Teknolojinin getirdiği bilgi çağı insanoğlunu ne kadar bilinçlendirdi ise bir o kadar da üzmüştür. Farkındalık insanoğlunun olumlu yönde geliştirmiş olabilir ama farkında olan insan gerçekten olumlu anlamda gelişti mi? Atomu, maddeyi, en derin okyanuslardan fayda sağlamayı, en verimli ürünü en basit şekilde üretmeyi kazandığı bilgi sayesinde öğrenen insanoğlu aynı bilgi ile bozulan dünya düzenini, kirlenmeyi, nükleer bomba ile ölen çocukları, açlık ve sefaleti de öğrendi. Belki de hiç kimsenin bilmedi ve gelişimin olmadığı bir dünya düzeninde açlık, sefalet ve savaş da olmayacaktı. Yerine cahil ama mutlu insanoğlu olacaktı.
Bununla birlikte bilinçli bireyleri ele alacak olursak, bu bireylerin topluma ve dünyaya karşı sorumlulukları olduğunu ve yapması gereken fedakârlıkları yaptığını şüphesiz hepimiz biliriz. Bilgili ve bilinçli bireyler görevlerini yaptıkça gurur duyarız onlarla. Peki bilinçli olmayan, bilgisiz bireyler için aynı şey söz konusu mudur? Hiçbir şey bilmeyen bir kişi hiçbir şeyden sorumlu değildir. Çocuğuna iyi bir eğitim ve terbiye vermesi gerektiğini düşünmeyen bir ebeveyn, sürdüğü arabanın veya kullandığı sistemin küresel ısınmaya olumsuz etkisi olduğunu bilmeyen bir birey veya yedikleri içtikleri her ürün için hayvanların çektiği acıyı bilmeyen bir bireyin yaptığı veya yapmadığı şeyden dolayı mutsuz olma olasılığı olamaz.

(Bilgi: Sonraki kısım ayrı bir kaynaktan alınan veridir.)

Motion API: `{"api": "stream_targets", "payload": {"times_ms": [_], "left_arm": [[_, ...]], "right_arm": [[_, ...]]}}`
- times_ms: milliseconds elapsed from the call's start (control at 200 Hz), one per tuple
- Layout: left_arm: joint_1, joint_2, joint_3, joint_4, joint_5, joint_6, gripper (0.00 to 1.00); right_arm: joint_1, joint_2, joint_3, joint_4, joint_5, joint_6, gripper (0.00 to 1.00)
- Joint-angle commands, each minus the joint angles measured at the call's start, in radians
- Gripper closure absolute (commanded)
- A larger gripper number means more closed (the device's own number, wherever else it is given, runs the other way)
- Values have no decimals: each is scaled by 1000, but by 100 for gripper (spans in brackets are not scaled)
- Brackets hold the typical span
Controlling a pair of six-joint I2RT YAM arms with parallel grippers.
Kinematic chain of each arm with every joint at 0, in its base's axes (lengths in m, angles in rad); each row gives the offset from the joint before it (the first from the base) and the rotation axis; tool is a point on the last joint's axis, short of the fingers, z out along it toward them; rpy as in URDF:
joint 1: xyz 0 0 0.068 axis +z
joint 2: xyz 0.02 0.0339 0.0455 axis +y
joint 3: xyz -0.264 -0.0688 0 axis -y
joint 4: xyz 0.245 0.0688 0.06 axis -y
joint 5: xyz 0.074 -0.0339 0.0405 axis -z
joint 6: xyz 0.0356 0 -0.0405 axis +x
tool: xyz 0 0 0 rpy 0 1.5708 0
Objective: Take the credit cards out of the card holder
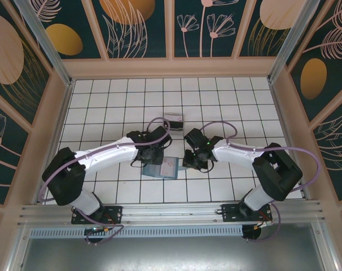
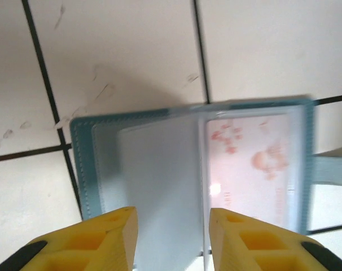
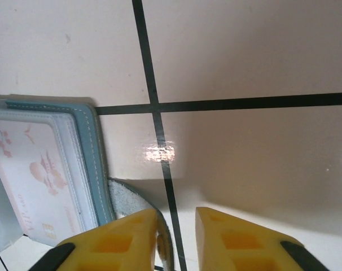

Aslında insanlık için bilmek iyidir ama bilen kişi için bir yüktür, sorumluluktur. Bilgi güçtür ama sorumluluktur aynı zamanda. Bilmediğin şeyi yapma zorunluluğu veya sorumluluğu da olamaz. Tabi ki hayattan ve görevlerimizden kaçmak için kafamızı kuma gömmeyeceğiz, mutlu olmak için cahil kalmayacağız ama etrafımızda cahil beyinleri görüp de onların mutluluğuna da imrenmiyor değiliz. Bu durumda toplum olarak bizler gelişmek ve gelişirken diğer bireyleri de aydınlatmak gibi bir görevimiz var. Bu sayede sadece cahiller değil herkes mutlu olur. Bizler her zaman bizden önceki nesillerin bize aktardığı bilgiyi daha sonraki nesillere aktaracağız ve öğrendiğimiz bilgiden faydalanacağız ama keşke bunu yaparken yaşananları ve acı çekenleri, ölenleri, bozulan düzeni, kaybolan doğayı da görmesek bilmeseydik.